- **PROBLEM TO SOLVE**
Scan the data below and pick out the lines containing the word "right".

Data extracted from a collection:
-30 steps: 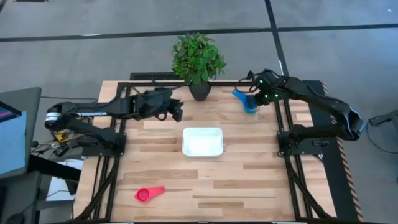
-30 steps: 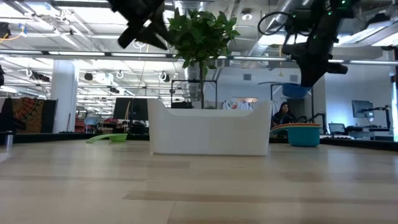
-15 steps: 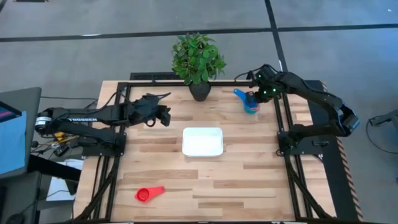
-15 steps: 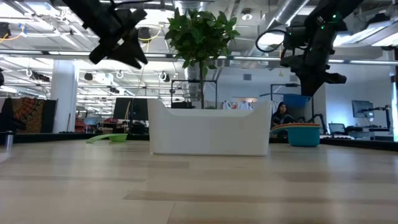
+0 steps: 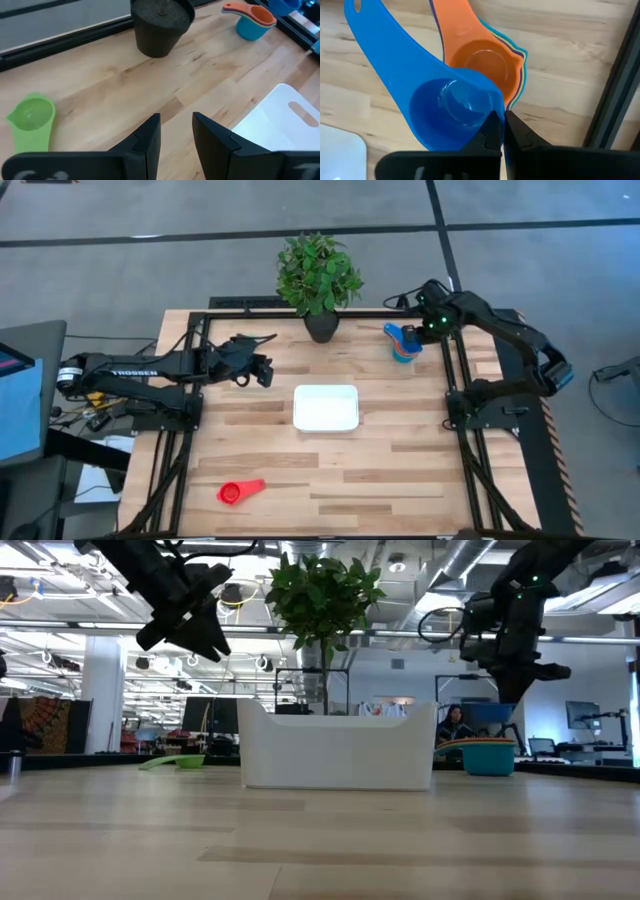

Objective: Nest measuring cups in basket
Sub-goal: Stack the blue measuring cup on top of the orange measuring cup

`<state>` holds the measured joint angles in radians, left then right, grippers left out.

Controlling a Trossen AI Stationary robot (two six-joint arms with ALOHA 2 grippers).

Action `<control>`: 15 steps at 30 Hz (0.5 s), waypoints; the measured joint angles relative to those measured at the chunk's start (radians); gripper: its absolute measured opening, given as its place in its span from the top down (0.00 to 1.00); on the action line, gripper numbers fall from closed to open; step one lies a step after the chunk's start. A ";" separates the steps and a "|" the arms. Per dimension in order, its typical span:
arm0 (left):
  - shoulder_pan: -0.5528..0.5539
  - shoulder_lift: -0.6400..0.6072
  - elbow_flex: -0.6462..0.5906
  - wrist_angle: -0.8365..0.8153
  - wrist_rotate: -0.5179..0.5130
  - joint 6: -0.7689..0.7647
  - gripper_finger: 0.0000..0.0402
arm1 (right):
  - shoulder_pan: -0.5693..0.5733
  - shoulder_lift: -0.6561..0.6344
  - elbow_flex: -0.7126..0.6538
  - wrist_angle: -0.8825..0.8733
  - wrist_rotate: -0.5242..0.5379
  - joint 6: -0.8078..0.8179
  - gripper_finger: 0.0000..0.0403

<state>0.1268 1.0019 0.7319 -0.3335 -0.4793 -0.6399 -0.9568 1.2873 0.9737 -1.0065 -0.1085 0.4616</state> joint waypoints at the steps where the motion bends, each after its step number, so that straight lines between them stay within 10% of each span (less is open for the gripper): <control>1: 0.000 0.000 0.000 -0.003 0.000 0.001 0.75 | 0.000 0.010 0.000 0.002 0.000 -0.001 0.98; 15: 0.000 0.000 0.000 -0.045 -0.004 0.002 0.75 | -0.039 0.147 0.000 0.055 0.004 0.042 0.92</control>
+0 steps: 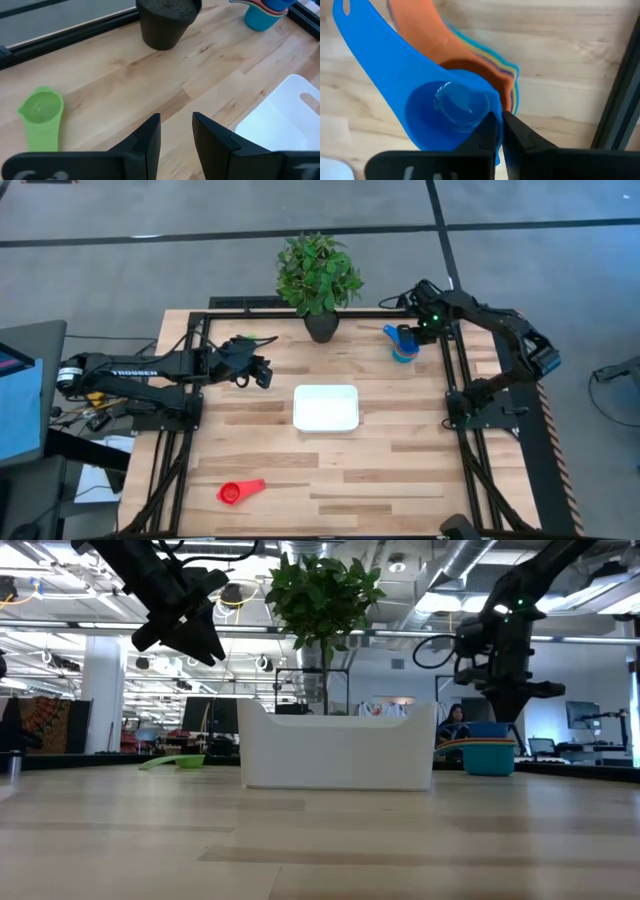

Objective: Nest measuring cups in basket
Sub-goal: Stack the blue measuring cup on top of the orange measuring cup, then stack the red measuring cup on top of the blue measuring cup

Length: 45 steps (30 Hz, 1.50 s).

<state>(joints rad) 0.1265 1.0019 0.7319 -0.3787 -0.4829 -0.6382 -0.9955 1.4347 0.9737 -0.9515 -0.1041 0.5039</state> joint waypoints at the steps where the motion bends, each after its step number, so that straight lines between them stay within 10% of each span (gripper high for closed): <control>1: 0.000 0.000 0.000 -0.003 0.000 -0.002 0.75 | -0.001 0.003 0.000 0.007 0.000 0.012 0.91; 25: 0.048 0.000 0.000 -0.044 0.006 -0.008 0.75 | 0.057 -0.094 0.000 -0.037 0.065 0.015 0.50; 45: 0.642 0.421 0.001 0.016 0.285 0.166 0.75 | 0.382 -0.509 0.000 -0.033 0.083 0.256 0.60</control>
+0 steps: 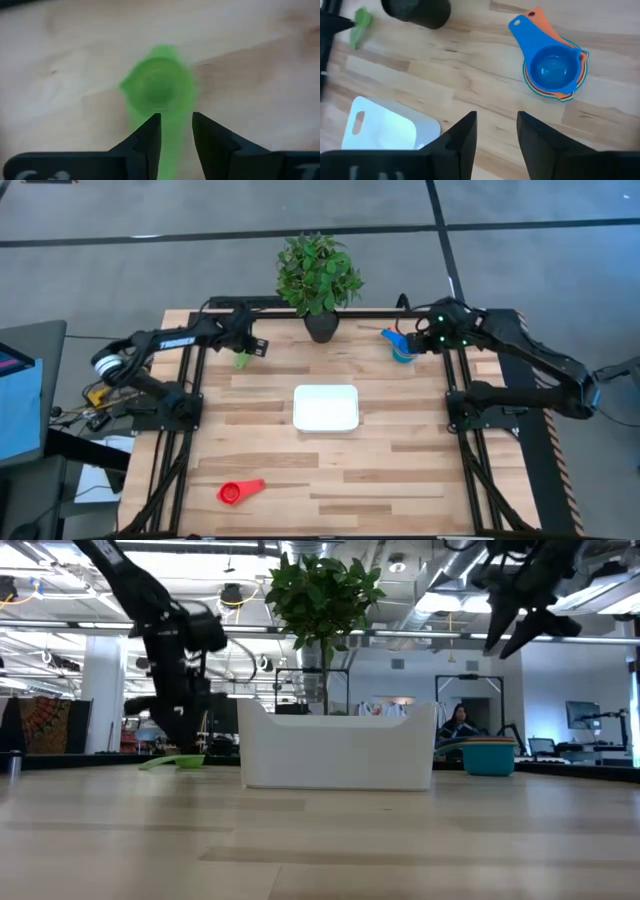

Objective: Nest measuring cups in basket
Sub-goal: Stack the red measuring cup on top of the blue measuring cup

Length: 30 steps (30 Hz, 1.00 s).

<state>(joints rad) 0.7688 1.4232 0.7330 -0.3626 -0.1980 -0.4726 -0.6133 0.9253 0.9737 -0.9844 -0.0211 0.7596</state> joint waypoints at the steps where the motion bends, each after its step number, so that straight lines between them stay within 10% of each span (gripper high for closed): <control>1: 0.016 0.023 0.000 -0.001 0.000 -0.008 0.75 | 0.011 -0.007 0.000 -0.002 0.010 0.001 0.60; 30: 0.051 0.100 0.107 -0.064 -0.127 -0.066 0.75 | 0.063 -0.014 0.000 -0.072 0.025 0.028 0.68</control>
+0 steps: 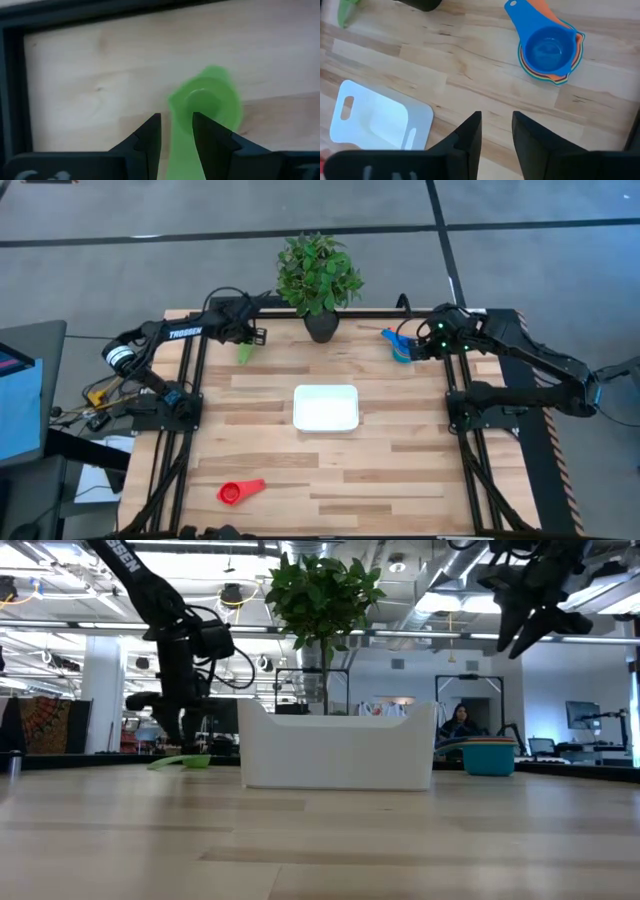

- **TASK RESPONSE**
`<state>` holds the measured joint angles in radians, left then right, grippers left out.
arm1 (right):

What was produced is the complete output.